→ EXERCISE DESCRIPTION:
Every line in the listing should be set down again verbatim.

→ EXERCISE DATA:
*** Begin section ***

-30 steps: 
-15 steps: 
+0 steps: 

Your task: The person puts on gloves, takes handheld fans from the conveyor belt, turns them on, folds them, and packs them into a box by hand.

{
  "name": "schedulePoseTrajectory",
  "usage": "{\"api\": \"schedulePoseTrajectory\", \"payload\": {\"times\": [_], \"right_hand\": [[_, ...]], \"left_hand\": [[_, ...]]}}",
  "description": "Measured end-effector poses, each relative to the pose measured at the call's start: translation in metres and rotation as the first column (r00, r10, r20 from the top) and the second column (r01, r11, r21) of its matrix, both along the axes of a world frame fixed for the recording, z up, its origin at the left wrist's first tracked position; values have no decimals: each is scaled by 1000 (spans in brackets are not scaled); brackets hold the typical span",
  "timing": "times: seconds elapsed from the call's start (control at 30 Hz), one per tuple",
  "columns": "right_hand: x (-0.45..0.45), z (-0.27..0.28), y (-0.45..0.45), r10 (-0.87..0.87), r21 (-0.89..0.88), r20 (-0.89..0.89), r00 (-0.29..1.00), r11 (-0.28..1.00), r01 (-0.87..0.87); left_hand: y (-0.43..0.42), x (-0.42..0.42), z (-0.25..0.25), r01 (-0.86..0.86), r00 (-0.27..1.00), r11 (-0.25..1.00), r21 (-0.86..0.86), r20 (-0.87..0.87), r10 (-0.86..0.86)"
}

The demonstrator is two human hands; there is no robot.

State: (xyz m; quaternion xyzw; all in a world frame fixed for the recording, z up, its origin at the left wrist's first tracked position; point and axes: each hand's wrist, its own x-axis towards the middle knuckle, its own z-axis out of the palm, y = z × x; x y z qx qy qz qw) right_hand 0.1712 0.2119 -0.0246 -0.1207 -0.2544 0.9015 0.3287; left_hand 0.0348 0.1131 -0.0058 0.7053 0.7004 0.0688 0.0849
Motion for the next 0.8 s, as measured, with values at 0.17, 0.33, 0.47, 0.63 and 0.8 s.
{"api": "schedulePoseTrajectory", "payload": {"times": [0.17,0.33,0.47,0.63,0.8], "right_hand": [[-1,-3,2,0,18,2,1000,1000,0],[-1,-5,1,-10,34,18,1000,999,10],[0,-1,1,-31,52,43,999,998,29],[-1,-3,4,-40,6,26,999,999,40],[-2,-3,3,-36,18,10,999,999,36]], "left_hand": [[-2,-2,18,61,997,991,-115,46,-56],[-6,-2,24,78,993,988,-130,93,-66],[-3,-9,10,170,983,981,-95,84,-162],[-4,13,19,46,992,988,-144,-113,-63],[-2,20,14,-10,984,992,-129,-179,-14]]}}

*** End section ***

→ SOLUTION:
-30 steps: 
-15 steps: 
+0 steps: 

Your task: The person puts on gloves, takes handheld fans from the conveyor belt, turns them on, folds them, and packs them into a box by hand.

{
  "name": "schedulePoseTrajectory",
  "usage": "{\"api\": \"schedulePoseTrajectory\", \"payload\": {\"times\": [_], \"right_hand\": [[_, ...]], \"left_hand\": [[_, ...]]}}",
  "description": "Measured end-effector poses, each relative to the pose measured at the call's start: translation in metres and rotation as the first column (r00, r10, r20 from the top) and the second column (r01, r11, r21) of its matrix, both along the axes of a world frame fixed for the recording, z up, its origin at the left wrist's first tracked position; values have no decimals: each is scaled by 1000 (spans in brackets are not scaled); brackets hold the typical span",
  "timing": "times: seconds elapsed from the call's start (control at 30 Hz), one per tuple",
  "columns": "right_hand: x (-0.45..0.45), z (-0.27..0.28), y (-0.45..0.45), r10 (-0.87..0.87), r21 (-0.89..0.88), r20 (-0.89..0.89), r00 (-0.29..1.00), r11 (-0.28..1.00), r01 (-0.87..0.87); left_hand: y (-0.43..0.42), x (-0.42..0.42), z (-0.25..0.25), r01 (-0.86..0.86), r00 (-0.27..1.00), r11 (-0.25..1.00), r21 (-0.86..0.86), r20 (-0.87..0.87), r10 (-0.86..0.86)"
}

The demonstrator is two human hands; there is no robot.

State: (xyz m; quaternion xyzw; all in a world frame fixed for the recording, z up, its origin at the left wrist's first tracked position; point and axes: each hand's wrist, its own x-axis towards the middle knuckle, its own z-axis out of the palm, y = z × x; x y z qx qy qz qw) right_hand 0.1712 0.2119 -0.0246 -0.1207 -0.2544 0.9015 0.3287; left_hand 0.0348 0.1131 -0.0058 0.7053 0.7004 0.0688 0.0849
Motion for the next 0.8 s, as measured, with values at 0.17, 0.33, 0.47, 0.63 and 0.8 s.
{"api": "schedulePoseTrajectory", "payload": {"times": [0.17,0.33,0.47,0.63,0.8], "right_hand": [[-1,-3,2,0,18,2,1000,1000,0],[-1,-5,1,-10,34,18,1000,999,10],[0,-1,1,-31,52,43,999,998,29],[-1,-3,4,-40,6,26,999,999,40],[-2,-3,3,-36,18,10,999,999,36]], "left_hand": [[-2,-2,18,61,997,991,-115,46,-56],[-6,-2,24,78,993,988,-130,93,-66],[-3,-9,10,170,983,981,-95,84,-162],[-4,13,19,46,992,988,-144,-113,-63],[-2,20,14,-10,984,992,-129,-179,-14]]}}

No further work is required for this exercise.